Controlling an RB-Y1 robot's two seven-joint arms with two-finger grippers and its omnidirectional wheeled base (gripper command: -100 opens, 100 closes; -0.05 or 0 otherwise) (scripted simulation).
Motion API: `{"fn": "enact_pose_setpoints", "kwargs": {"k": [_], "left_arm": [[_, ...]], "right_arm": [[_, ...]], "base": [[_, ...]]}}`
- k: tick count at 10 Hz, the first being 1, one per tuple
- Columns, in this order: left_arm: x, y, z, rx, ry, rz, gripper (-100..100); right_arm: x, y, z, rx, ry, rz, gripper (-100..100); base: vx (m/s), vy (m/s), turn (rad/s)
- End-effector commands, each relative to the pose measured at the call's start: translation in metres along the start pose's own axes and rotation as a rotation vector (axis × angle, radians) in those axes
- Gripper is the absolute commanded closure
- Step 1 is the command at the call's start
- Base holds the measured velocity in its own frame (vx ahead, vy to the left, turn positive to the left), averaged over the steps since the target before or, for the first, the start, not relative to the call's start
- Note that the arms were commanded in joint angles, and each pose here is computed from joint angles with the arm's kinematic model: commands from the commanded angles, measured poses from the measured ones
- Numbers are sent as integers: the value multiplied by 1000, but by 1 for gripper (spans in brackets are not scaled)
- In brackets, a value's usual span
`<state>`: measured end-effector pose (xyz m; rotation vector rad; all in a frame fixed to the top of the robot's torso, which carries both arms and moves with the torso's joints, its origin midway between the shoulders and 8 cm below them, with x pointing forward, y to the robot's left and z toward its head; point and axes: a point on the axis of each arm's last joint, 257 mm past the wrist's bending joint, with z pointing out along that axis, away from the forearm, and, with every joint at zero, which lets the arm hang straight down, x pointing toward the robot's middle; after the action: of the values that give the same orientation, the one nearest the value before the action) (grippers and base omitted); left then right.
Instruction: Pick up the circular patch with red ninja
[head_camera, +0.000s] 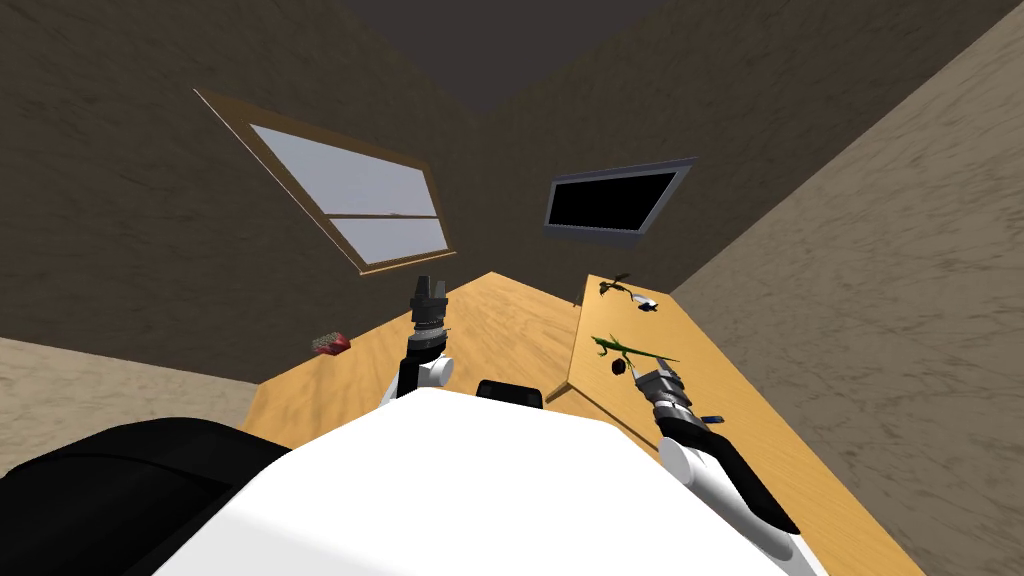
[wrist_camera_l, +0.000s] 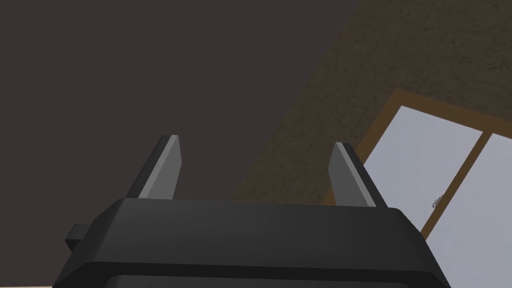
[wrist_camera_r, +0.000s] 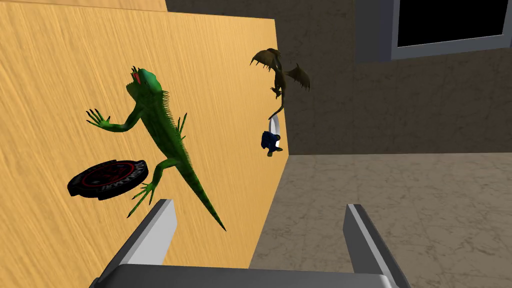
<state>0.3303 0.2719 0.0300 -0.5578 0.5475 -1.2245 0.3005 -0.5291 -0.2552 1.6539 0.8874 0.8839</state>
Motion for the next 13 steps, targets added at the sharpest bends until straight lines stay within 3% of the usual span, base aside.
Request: {"fn": "enact_pose_setpoints", "kwargs": {"k": [1, 2, 3, 5, 6, 8, 9, 10, 11, 12, 13], "left_arm": [[0, 0, 0, 0, 0, 0, 0], [0, 0, 0, 0, 0, 0, 0], [0, 0, 0, 0, 0, 0, 0], [0, 0, 0, 0, 0, 0, 0], [0, 0, 0, 0, 0, 0, 0], [0, 0, 0, 0, 0, 0, 0], [0, 0, 0, 0, 0, 0, 0], [0, 0, 0, 0, 0, 0, 0], [0, 0, 0, 0, 0, 0, 0], [0, 0, 0, 0, 0, 0, 0], [0, 0, 0, 0, 0, 0, 0]], "right_arm": [[-32, -21, -5, 77, -51, 51, -100], [-32, -25, -5, 91, -53, 51, -100], [-56, -37, -10, 130, -94, 98, -100], [-56, -45, -11, 163, -98, 99, -100], [-78, -59, -17, 209, -140, 149, -100], [-78, -65, -18, 233, -143, 150, -100], [-99, -78, -25, 277, -185, 201, -100], [-99, -83, -27, 300, -188, 203, -100], [-117, -94, -34, 335, -228, 255, -100], [-117, -101, -37, 364, -232, 258, -100], [-133, -112, -45, 401, -272, 311, -100]], "base": [[104, 85, -87], [92, 82, -53], [110, 80, -109], [84, 60, -26], [88, 57, -96], [64, 37, -30], [90, 30, -107], [91, 36, -58], [118, 37, -94], [102, 47, -54], [136, 37, -107]]}}
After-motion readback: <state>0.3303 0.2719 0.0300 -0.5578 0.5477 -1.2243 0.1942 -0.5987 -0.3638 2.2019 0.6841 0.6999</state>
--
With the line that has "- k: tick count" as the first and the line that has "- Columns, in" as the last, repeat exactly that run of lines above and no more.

- k: tick count at 10 Hz, the first being 1, one per tuple
- Columns, in this order: left_arm: x, y, z, rx, ry, rz, gripper (-100..100); right_arm: x, y, z, rx, ry, rz, gripper (-100..100); base: vx (m/s), vy (m/s), turn (rad/s)

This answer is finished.